> **Exercise objective**
Somewhere below is a line with "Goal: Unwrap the" and, later, a line with "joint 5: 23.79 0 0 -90"; repeat those two lines and all the lines between them, exactly as they are.

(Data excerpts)
Content starts
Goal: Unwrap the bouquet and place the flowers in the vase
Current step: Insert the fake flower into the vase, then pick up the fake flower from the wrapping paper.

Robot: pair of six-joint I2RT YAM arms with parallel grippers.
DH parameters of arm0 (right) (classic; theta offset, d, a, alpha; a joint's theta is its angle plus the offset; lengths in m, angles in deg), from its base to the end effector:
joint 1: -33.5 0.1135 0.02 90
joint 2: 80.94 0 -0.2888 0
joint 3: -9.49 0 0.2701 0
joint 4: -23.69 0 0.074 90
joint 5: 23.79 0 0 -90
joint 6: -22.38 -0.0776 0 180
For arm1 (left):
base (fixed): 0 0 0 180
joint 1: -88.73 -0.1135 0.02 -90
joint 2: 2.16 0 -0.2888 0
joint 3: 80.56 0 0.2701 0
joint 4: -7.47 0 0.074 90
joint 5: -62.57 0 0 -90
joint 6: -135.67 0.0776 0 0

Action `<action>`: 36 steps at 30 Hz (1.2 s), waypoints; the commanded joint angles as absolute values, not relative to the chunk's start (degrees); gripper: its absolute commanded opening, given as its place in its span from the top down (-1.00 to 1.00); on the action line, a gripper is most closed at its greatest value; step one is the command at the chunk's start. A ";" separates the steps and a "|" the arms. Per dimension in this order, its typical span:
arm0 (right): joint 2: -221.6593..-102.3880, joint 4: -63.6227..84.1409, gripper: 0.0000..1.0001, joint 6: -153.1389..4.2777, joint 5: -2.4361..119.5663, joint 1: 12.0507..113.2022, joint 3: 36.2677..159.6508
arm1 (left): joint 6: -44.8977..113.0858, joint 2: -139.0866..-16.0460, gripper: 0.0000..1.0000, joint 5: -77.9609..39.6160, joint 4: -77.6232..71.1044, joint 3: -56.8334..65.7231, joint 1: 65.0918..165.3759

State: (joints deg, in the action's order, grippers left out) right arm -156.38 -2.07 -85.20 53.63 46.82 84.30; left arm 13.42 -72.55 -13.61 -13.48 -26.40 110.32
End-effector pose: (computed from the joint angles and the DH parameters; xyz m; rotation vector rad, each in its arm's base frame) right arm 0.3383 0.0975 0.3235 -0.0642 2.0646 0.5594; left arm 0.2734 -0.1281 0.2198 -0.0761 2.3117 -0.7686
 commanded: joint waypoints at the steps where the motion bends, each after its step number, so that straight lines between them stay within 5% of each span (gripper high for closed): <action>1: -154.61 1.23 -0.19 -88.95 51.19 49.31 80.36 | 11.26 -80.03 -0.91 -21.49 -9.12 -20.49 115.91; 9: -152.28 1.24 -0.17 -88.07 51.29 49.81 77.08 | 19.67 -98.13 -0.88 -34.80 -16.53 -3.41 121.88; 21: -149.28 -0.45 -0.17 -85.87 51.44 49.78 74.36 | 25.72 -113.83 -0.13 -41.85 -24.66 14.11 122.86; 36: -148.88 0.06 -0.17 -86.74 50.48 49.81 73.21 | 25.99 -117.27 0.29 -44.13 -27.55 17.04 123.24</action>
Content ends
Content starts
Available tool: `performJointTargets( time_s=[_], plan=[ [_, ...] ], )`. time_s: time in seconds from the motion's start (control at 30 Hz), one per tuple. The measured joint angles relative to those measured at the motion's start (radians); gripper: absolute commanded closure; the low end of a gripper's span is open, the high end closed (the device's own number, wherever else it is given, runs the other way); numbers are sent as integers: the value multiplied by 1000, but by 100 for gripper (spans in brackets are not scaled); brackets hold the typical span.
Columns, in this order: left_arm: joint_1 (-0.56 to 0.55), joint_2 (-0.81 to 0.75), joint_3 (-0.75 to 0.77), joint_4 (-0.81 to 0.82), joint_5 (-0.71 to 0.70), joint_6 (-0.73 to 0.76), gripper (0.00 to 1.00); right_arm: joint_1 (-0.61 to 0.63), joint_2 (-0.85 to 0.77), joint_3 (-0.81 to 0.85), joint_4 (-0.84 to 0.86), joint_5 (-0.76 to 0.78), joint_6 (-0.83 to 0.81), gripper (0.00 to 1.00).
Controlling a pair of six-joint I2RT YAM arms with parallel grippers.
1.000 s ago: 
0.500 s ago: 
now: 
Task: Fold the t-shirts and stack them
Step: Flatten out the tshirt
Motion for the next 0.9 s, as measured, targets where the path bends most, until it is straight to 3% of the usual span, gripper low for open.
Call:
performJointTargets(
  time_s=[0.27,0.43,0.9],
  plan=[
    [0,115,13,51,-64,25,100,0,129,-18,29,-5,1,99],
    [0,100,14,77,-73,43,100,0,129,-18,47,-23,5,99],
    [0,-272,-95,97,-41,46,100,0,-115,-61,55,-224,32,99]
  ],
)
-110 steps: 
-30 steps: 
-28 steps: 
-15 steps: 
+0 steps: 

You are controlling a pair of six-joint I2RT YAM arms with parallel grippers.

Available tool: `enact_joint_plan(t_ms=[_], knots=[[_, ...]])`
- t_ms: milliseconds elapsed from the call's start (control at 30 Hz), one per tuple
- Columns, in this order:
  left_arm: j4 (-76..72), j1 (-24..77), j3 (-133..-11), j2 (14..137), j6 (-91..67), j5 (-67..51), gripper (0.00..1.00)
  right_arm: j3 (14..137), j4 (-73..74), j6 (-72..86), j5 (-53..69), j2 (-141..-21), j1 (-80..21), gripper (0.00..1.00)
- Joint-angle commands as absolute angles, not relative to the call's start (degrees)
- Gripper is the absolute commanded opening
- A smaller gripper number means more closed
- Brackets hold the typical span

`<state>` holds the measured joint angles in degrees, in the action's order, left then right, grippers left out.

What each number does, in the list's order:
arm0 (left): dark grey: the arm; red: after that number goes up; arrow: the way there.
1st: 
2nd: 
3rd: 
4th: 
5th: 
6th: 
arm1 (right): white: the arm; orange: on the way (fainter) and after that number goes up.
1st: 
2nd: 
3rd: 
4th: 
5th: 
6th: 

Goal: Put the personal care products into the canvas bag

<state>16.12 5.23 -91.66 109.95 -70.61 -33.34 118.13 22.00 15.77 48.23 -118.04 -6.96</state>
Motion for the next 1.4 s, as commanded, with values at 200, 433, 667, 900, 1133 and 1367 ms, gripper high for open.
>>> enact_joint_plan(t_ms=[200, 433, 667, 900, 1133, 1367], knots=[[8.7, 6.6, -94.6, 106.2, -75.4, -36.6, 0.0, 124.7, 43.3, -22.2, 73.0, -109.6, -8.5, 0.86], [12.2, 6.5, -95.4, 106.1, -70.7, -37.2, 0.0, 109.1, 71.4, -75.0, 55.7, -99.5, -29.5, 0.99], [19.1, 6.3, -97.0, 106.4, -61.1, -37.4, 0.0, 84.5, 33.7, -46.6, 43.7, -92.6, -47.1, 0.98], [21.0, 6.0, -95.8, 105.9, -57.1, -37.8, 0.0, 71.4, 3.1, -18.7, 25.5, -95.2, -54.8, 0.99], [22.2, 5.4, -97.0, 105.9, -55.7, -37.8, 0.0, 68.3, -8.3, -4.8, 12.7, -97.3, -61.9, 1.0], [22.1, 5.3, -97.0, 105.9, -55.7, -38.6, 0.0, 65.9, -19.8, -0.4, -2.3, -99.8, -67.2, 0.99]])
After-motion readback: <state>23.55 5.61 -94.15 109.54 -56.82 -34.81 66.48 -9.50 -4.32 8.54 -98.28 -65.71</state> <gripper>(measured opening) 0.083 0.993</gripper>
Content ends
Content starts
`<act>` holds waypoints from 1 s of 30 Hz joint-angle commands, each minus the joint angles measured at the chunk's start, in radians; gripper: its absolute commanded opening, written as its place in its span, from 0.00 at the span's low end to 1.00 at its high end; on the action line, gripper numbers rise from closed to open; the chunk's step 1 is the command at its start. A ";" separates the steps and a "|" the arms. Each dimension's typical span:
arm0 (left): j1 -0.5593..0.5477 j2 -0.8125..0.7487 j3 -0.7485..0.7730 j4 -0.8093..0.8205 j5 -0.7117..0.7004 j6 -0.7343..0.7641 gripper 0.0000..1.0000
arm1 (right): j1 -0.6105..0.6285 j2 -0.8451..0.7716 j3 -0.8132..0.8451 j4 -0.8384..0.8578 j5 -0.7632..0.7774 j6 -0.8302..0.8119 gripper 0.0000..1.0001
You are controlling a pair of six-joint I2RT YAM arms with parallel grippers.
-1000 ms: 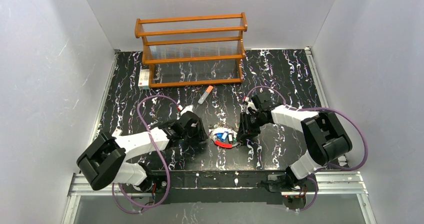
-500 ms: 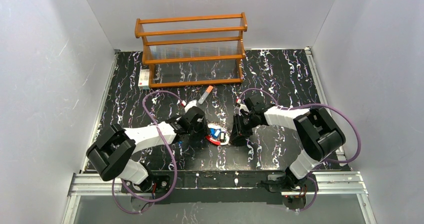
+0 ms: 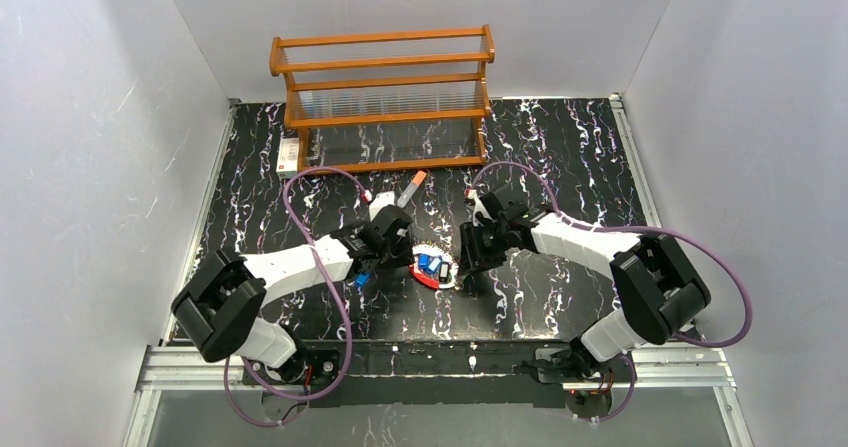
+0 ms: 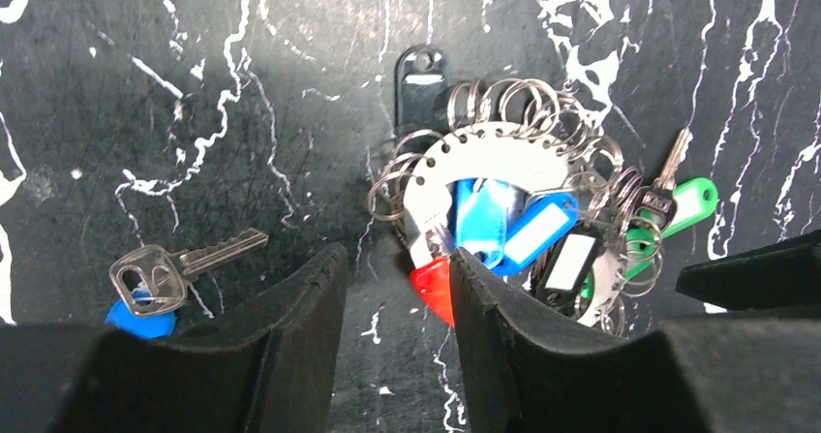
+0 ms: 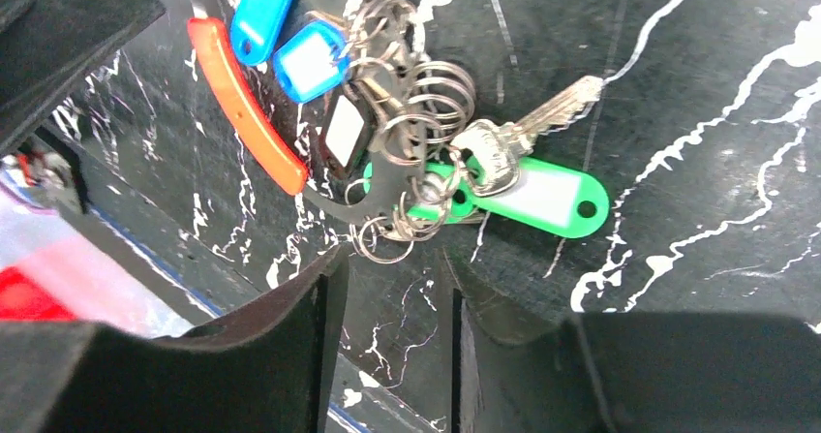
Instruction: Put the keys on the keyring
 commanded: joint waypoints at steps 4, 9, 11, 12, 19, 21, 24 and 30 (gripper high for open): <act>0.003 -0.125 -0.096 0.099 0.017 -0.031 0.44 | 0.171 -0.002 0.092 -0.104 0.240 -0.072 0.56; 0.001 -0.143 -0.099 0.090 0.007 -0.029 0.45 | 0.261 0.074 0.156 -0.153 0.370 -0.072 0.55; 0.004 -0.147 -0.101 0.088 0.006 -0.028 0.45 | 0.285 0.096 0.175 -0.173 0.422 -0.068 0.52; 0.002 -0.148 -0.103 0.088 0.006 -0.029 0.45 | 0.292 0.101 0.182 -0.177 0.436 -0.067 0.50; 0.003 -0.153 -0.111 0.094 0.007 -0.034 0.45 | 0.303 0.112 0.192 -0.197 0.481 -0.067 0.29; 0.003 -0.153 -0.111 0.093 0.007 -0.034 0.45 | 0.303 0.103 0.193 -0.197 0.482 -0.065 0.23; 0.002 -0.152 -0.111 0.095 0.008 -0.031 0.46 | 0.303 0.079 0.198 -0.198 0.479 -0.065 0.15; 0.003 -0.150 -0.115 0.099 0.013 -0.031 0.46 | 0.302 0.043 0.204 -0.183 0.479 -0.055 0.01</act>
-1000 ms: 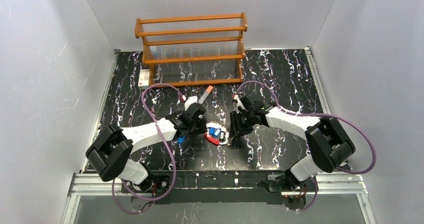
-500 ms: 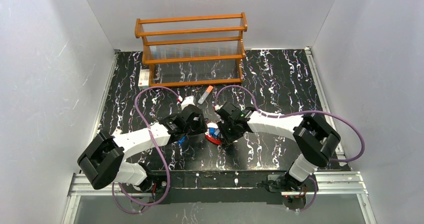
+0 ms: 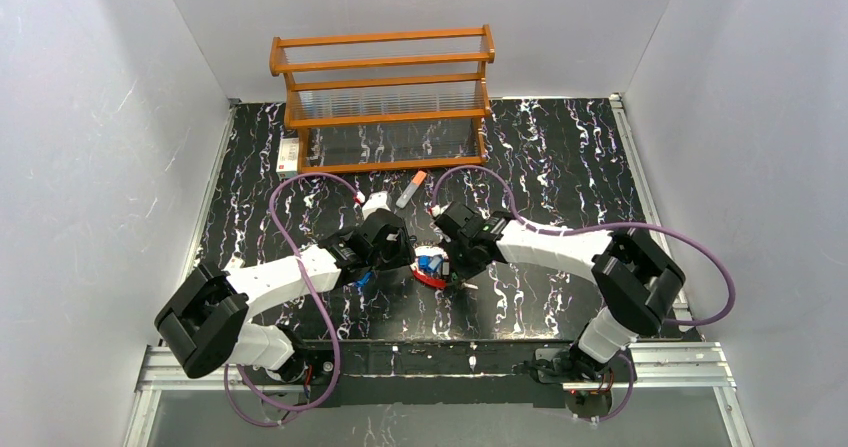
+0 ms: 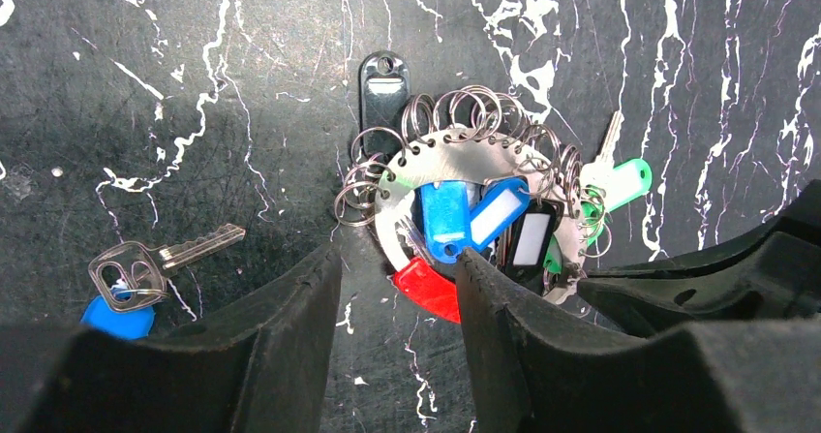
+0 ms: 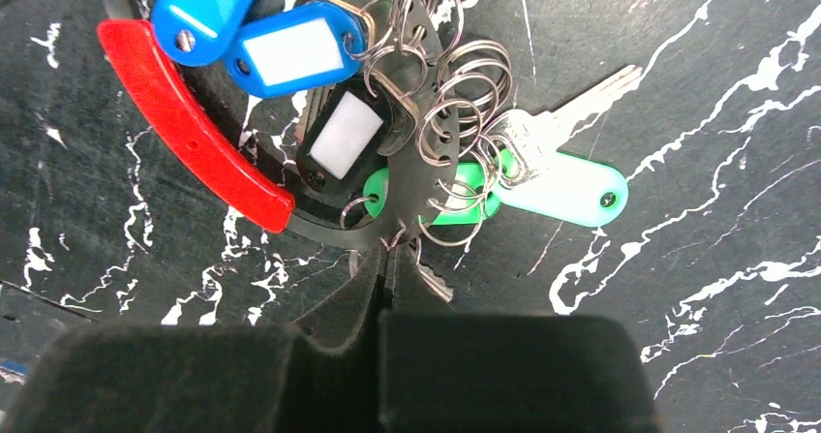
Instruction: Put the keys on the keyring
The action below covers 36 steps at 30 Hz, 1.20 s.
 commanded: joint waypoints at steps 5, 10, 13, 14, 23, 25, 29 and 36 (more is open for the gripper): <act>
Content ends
> **Task answer**
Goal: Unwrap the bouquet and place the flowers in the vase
Current step: Insert the fake flower into the vase, then pick up the fake flower from the wrapping paper.

Robot: pair of six-joint I2RT YAM arms with parallel grippers.
DH parameters of arm0 (right) (classic; theta offset, d, a, alpha; a joint's theta is its angle plus the offset; lengths in m, angles in deg), from its base to the end effector:
joint 1: -33.5 0.1135 0.02 90
joint 2: 80.94 0 -0.2888 0
joint 3: -9.49 0 0.2701 0
joint 4: -23.69 0 0.074 90
joint 5: 23.79 0 0 -90

Fully answered, the exercise is complete.